REQUIREMENT:
Look through the records that follow. Copy every line containing the word "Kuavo".

INFORMATION GIVEN:
<<<<
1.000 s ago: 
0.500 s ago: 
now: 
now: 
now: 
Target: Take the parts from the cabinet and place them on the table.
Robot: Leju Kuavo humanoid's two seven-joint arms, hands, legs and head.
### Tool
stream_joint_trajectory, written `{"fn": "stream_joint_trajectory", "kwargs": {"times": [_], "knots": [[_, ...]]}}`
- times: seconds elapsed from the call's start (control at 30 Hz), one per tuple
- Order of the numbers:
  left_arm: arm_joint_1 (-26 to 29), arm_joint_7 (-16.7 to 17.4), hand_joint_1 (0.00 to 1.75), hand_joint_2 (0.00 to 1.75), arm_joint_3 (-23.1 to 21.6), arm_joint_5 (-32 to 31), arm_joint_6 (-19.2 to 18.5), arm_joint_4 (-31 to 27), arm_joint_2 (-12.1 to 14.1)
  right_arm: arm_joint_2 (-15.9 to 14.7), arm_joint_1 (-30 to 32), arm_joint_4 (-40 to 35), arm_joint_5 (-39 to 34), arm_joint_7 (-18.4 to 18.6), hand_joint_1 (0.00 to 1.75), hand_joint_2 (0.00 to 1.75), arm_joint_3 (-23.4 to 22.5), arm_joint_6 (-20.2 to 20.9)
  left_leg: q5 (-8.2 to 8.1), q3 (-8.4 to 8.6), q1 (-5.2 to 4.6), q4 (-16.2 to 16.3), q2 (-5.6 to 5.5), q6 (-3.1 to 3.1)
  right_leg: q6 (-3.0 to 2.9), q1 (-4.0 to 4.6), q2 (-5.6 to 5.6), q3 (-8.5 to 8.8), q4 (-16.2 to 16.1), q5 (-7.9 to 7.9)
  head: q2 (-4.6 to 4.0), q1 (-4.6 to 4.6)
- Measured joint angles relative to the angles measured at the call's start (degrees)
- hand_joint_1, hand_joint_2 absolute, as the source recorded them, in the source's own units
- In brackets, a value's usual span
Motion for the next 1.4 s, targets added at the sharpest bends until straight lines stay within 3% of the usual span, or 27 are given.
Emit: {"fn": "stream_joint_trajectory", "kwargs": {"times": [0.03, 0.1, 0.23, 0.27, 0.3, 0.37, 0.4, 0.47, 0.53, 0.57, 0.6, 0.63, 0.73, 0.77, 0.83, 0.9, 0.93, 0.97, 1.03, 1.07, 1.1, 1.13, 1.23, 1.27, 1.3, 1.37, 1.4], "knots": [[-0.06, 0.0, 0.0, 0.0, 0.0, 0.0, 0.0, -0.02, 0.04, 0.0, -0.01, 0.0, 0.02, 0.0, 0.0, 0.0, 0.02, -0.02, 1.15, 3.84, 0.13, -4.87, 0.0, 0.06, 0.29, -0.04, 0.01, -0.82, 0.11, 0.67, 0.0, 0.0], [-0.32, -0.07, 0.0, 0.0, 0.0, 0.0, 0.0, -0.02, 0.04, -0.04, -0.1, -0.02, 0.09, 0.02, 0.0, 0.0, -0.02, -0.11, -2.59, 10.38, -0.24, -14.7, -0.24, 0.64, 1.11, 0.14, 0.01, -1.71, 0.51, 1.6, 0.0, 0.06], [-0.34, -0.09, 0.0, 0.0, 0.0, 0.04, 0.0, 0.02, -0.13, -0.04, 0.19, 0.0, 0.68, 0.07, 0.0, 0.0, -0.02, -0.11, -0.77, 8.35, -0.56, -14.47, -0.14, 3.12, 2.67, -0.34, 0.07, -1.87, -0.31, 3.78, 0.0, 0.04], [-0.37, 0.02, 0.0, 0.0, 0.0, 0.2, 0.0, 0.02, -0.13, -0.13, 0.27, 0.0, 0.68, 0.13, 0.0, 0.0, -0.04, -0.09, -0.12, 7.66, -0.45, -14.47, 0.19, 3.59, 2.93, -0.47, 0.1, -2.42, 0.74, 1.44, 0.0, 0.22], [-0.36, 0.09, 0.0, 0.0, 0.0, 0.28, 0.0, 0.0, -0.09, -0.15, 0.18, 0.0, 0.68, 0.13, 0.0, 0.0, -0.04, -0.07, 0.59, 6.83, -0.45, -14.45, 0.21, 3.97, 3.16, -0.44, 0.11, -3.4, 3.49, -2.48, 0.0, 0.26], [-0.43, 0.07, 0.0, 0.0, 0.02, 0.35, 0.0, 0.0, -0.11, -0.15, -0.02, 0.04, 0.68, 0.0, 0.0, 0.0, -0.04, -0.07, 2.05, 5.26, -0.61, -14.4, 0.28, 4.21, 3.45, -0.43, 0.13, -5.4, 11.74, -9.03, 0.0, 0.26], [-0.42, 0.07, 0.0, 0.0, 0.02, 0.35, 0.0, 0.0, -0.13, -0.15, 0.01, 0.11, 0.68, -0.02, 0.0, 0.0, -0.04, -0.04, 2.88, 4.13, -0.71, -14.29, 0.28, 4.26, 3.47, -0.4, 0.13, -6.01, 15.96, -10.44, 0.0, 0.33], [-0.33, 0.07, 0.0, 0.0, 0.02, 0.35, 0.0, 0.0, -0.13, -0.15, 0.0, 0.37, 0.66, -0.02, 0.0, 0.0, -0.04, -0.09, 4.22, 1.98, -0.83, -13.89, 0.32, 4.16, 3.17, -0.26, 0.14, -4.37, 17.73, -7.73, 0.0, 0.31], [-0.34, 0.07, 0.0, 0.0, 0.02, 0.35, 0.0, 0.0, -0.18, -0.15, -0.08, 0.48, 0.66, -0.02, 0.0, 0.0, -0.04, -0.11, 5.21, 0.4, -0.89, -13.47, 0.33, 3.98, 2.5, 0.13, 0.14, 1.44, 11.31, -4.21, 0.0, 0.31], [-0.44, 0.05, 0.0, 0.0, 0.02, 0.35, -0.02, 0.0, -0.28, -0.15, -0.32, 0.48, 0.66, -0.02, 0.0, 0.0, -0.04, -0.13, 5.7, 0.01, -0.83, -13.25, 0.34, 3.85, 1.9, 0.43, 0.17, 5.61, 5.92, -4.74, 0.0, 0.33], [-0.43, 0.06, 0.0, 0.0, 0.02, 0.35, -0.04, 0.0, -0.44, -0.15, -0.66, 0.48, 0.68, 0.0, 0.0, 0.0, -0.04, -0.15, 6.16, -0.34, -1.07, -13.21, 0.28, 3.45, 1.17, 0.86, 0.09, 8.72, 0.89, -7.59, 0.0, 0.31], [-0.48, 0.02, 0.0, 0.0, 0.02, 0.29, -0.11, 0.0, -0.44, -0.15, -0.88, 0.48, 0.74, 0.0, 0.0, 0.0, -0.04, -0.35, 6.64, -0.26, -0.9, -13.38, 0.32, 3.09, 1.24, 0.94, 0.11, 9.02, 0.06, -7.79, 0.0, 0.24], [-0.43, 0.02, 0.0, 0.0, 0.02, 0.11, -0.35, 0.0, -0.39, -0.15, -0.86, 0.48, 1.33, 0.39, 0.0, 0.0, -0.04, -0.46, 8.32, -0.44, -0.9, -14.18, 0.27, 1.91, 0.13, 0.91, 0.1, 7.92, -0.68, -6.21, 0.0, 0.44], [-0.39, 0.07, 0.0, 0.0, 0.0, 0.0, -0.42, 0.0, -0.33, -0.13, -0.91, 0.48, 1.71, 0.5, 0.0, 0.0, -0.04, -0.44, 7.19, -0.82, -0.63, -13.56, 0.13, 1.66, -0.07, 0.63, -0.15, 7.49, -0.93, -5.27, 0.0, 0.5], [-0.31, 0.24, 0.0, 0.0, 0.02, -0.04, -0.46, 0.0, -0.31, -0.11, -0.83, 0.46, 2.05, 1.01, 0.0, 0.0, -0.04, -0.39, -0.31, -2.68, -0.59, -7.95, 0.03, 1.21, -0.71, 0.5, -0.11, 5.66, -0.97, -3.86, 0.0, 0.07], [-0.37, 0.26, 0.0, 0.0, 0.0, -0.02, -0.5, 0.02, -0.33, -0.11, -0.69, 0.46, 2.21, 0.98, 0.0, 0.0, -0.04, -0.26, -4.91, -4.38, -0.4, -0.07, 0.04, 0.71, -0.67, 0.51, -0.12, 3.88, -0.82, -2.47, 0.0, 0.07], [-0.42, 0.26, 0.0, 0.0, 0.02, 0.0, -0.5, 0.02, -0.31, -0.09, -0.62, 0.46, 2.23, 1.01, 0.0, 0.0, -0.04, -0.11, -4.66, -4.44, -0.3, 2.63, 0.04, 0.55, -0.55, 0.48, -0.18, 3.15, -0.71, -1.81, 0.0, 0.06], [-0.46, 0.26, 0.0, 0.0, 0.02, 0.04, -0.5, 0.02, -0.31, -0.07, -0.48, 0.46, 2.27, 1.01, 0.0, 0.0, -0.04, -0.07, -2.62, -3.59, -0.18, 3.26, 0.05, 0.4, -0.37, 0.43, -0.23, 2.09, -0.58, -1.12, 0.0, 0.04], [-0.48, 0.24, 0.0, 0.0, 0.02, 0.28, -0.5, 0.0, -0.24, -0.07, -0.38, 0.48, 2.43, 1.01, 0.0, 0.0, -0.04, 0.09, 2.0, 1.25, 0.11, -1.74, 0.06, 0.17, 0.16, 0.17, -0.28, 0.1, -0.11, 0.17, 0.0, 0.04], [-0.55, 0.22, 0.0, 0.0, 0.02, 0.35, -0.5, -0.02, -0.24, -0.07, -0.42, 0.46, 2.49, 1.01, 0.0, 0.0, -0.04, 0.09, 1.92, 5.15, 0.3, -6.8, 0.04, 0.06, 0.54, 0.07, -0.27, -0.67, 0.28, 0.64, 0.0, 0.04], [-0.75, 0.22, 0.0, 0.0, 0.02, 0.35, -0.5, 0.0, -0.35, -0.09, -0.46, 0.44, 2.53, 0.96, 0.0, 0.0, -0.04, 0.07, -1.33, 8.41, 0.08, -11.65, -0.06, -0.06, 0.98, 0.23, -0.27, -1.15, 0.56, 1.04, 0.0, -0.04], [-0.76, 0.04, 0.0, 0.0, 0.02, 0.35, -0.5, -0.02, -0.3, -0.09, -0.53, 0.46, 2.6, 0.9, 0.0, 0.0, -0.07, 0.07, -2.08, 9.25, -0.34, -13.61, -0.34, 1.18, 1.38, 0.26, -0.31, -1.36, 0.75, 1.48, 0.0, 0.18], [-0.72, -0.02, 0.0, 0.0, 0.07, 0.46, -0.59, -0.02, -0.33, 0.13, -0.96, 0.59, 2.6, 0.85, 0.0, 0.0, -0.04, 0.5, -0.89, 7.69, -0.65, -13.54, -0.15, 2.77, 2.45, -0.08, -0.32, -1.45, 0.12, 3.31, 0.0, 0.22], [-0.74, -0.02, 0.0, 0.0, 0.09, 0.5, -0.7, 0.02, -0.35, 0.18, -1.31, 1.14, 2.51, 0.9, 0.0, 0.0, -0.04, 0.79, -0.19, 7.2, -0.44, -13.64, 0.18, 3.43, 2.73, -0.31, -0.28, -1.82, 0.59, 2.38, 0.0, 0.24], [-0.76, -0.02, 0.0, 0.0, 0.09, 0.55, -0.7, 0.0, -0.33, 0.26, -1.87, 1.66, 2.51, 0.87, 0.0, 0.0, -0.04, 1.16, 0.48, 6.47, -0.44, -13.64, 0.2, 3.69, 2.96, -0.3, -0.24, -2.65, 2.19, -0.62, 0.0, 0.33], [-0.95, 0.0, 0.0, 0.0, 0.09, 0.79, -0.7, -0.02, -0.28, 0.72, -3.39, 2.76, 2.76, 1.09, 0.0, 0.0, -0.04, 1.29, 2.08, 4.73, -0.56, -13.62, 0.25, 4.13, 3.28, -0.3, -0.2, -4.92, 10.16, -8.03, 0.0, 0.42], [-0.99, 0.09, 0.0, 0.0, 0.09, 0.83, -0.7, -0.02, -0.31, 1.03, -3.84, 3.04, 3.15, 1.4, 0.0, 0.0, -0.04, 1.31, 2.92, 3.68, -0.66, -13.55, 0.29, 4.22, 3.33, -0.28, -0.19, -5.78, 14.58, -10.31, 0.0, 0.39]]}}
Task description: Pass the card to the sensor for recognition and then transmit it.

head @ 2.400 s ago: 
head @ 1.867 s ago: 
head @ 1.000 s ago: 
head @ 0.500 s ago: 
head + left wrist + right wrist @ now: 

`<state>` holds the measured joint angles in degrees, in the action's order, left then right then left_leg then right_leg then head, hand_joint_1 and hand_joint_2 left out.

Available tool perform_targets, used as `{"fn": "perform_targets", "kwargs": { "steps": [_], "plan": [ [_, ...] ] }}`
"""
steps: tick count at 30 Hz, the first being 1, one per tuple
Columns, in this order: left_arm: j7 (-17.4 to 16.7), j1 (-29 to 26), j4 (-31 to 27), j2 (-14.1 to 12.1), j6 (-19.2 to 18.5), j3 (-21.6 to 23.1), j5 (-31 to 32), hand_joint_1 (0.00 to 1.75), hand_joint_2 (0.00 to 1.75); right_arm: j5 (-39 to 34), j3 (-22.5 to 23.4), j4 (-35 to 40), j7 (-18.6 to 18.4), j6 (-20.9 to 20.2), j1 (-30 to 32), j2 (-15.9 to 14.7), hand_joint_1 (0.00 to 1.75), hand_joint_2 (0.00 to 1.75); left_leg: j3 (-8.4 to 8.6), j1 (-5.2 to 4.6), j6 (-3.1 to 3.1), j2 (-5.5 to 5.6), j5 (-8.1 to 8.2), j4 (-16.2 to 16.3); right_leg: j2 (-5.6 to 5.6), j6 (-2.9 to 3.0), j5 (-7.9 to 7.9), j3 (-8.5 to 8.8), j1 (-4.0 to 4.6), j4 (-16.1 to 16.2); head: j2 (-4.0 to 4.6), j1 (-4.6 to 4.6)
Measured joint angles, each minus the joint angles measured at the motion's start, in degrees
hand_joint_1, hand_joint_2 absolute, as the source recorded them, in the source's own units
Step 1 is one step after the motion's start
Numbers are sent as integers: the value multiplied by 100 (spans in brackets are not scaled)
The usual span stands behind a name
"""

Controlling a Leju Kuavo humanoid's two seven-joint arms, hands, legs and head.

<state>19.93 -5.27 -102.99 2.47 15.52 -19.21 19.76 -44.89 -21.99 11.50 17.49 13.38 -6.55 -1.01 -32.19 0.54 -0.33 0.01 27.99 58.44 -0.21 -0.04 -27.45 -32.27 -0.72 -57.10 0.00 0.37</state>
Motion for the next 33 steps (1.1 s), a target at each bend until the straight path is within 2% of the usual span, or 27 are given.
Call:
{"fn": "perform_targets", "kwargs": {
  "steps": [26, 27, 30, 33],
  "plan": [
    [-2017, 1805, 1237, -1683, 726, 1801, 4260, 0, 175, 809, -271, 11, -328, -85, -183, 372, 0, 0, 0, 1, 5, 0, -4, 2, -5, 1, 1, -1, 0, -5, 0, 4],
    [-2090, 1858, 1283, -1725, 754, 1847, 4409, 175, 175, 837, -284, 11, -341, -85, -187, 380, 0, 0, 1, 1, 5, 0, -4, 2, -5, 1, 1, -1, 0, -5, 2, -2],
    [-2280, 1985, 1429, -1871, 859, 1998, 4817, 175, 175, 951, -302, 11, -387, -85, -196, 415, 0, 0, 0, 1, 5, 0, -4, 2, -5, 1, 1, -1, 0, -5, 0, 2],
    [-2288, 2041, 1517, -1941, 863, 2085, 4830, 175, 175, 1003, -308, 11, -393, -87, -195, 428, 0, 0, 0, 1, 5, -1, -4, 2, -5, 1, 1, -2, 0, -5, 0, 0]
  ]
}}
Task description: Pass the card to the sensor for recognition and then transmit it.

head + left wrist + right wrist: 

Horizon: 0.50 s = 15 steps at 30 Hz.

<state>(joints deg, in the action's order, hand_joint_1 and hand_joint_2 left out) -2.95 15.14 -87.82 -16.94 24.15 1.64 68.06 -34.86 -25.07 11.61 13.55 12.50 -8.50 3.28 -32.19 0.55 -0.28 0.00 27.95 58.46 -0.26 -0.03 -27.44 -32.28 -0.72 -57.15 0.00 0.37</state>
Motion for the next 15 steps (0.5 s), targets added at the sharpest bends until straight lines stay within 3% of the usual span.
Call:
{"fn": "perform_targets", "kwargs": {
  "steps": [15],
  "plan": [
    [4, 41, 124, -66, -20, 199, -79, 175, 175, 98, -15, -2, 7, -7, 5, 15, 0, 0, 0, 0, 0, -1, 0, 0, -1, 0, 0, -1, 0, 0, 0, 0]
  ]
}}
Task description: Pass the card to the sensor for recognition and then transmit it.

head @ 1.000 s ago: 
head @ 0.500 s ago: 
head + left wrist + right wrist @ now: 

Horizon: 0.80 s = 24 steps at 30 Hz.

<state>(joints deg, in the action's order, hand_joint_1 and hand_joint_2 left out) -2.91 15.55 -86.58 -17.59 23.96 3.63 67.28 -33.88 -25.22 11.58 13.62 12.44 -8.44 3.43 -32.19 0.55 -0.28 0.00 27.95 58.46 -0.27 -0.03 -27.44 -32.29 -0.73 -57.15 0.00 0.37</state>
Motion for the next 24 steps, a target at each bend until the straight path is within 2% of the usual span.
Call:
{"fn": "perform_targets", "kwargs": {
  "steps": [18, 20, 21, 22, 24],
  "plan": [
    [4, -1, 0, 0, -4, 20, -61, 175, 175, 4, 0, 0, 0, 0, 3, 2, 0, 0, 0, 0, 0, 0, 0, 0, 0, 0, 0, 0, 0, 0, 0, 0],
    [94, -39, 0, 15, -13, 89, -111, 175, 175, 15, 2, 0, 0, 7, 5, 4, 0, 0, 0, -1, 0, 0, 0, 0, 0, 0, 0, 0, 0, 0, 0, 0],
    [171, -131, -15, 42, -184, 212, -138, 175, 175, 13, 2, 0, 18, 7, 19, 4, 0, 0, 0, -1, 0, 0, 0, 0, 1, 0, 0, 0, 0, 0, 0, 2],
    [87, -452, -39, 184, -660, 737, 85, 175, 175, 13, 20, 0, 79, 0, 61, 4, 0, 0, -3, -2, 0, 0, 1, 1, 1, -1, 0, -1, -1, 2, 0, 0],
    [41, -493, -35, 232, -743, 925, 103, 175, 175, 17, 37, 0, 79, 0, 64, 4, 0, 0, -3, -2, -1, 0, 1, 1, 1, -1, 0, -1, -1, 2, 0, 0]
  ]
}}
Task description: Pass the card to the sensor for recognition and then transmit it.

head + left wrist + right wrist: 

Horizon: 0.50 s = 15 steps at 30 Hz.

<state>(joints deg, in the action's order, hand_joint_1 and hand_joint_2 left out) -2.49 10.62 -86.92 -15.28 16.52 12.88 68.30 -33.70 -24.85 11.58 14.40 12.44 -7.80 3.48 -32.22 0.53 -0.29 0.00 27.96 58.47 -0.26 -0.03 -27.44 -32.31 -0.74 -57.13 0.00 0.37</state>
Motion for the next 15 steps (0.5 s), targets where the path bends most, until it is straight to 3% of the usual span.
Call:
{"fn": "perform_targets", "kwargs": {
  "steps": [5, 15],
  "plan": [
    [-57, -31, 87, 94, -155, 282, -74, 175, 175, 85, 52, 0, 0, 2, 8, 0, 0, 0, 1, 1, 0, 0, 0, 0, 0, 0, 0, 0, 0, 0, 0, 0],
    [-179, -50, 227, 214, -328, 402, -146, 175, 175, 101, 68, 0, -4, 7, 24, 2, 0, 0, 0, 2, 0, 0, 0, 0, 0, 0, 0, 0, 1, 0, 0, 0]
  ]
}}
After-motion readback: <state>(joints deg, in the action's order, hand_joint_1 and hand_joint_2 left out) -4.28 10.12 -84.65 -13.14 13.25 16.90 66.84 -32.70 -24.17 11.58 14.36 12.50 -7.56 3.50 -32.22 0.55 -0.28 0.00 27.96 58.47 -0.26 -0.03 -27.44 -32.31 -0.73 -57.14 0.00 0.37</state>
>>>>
TASK ANSWER:
Robot: Leju Kuavo humanoid's two seven-joint arms, hands, legs and head.
Controlling a Leju Kuavo humanoid's two seven-joint arms, hands, legs and head.

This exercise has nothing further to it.